REQUIRED WORK> Please reproduce the full listing exactly, with nothing added.

SOURCE DATA>
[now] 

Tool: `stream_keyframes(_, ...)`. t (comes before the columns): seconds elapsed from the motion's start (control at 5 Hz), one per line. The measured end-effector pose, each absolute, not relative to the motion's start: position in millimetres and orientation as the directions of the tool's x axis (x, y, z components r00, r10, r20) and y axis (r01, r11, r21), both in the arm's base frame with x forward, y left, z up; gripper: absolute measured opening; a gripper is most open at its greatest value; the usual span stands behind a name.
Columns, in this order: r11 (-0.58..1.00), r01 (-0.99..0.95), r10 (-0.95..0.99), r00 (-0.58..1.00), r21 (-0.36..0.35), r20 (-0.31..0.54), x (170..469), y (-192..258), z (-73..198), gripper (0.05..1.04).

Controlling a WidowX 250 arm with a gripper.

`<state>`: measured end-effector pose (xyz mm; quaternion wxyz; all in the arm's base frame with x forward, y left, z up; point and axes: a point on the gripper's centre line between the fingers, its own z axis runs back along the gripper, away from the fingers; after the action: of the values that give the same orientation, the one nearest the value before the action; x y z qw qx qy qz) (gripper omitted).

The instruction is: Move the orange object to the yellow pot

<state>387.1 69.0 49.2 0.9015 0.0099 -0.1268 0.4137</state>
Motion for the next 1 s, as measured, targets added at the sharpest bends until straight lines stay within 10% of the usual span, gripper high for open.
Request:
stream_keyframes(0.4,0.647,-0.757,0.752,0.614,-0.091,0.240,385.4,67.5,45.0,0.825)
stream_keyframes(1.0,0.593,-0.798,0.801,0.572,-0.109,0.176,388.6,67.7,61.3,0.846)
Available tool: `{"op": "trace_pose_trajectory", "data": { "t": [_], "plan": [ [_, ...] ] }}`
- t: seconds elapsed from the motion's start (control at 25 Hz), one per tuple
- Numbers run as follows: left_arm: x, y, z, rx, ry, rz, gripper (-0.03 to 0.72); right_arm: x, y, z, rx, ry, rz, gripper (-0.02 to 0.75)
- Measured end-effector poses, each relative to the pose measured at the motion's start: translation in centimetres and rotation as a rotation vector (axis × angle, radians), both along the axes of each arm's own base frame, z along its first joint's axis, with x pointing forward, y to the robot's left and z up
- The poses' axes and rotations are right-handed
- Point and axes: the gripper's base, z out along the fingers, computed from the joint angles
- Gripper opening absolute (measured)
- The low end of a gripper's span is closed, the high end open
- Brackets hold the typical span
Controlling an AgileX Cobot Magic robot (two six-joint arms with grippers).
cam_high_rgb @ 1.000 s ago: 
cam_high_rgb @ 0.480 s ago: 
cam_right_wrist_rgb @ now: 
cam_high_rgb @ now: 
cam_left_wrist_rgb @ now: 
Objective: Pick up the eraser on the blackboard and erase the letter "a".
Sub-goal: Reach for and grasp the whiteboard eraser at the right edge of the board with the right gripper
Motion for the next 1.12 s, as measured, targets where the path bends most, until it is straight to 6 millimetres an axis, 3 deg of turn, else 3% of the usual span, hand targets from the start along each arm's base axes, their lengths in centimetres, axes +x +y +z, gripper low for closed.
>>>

ANSWER SPACE>
[now] 

Tool: `stream_keyframes(_, ...)`. t (comes before the columns): seconds elapsed from the motion's start (control at 5 Hz), one per line. The measured end-effector pose, each absolute, not relative to the motion's start: position in millimetres and orientation as the directions of the tool's x axis (x, y, z components r00, r10, r20) and y axis (r01, r11, r21), both in the arm's base frame with x forward, y left, z up; gripper: absolute measured opening; a gripper is most open at its greatest value; the usual span stands behind a name.
Columns, in this order: r11 (-0.58..1.00), r01 (-0.99..0.95), r10 (-0.95..0.99), r00 (-0.58..1.00), r21 (-0.36..0.35), r20 (-0.31..0.54), x (170..469), y (-192..258), z (-73..198), gripper (0.05..1.04).

Controlling a WidowX 250 arm with a gripper.

`<state>`: measured end-effector pose (xyz mm; quaternion wxyz; all in the arm's base frame with x forward, y left, z up; point and axes: a point on the gripper's centre line between the fingers, its own z axis runs back along the gripper, away from the fingers; after the action: of the values that give the same orientation, the one nearest the value before the action; x y z qw qx qy qz) (gripper omitted).

The instruction is: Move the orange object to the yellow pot

<state>387.1 69.0 49.2 0.9015 0.0099 -0.1268 0.4137</state>
Motion for the next 1 s, as measured, targets added at the sharpest bends until straight lines stay within 10% of the usual span, gripper high for open.
Request:
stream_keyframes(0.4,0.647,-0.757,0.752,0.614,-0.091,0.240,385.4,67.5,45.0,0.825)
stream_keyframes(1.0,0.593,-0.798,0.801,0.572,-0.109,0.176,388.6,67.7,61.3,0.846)
Available tool: `{"op": "trace_pose_trajectory", "data": { "t": [_], "plan": [ [_, ...] ] }}`
- t: seconds elapsed from the motion's start (control at 25 Hz), one per tuple
- Numbers run as follows: left_arm: x, y, z, rx, ry, rz, gripper (-0.03 to 0.72); right_arm: x, y, z, rx, ry, rz, gripper (-0.02 to 0.75)
- Measured end-effector poses, each relative to the pose measured at the motion's start: translation in centimetres and rotation as a rotation vector (axis × angle, radians), both along the axes of each arm's own base frame, z along its first joint's axis, with x pointing forward, y to the robot's left and z up
- The poses' axes and rotations are right-handed
- Point and axes: the gripper's base, z out along the fingers, computed from the joint angles
- Gripper opening absolute (measured)
- The low end of a gripper's span is closed, the high end open
- Brackets hold the typical span
Controlling an AgileX Cobot Magic robot (two six-joint arms with grippers).
cam_high_rgb @ 1.000 s ago: 
cam_high_rgb @ 0.480 s ago: 
cam_right_wrist_rgb @ now: 
cam_high_rgb @ now: 
cam_left_wrist_rgb @ now: 
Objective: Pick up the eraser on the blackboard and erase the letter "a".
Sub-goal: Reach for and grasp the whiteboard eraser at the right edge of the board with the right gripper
Motion for the next 1.12 s, as measured, targets where the path bends most, until it is straight to 6 millimetres an axis, 3 deg of turn, else 3% of the usual span, hand targets from the start along each arm's base axes, their lengths in centimetres, axes +x +y +z, gripper low for closed.
>>>

What has been written completes the answer.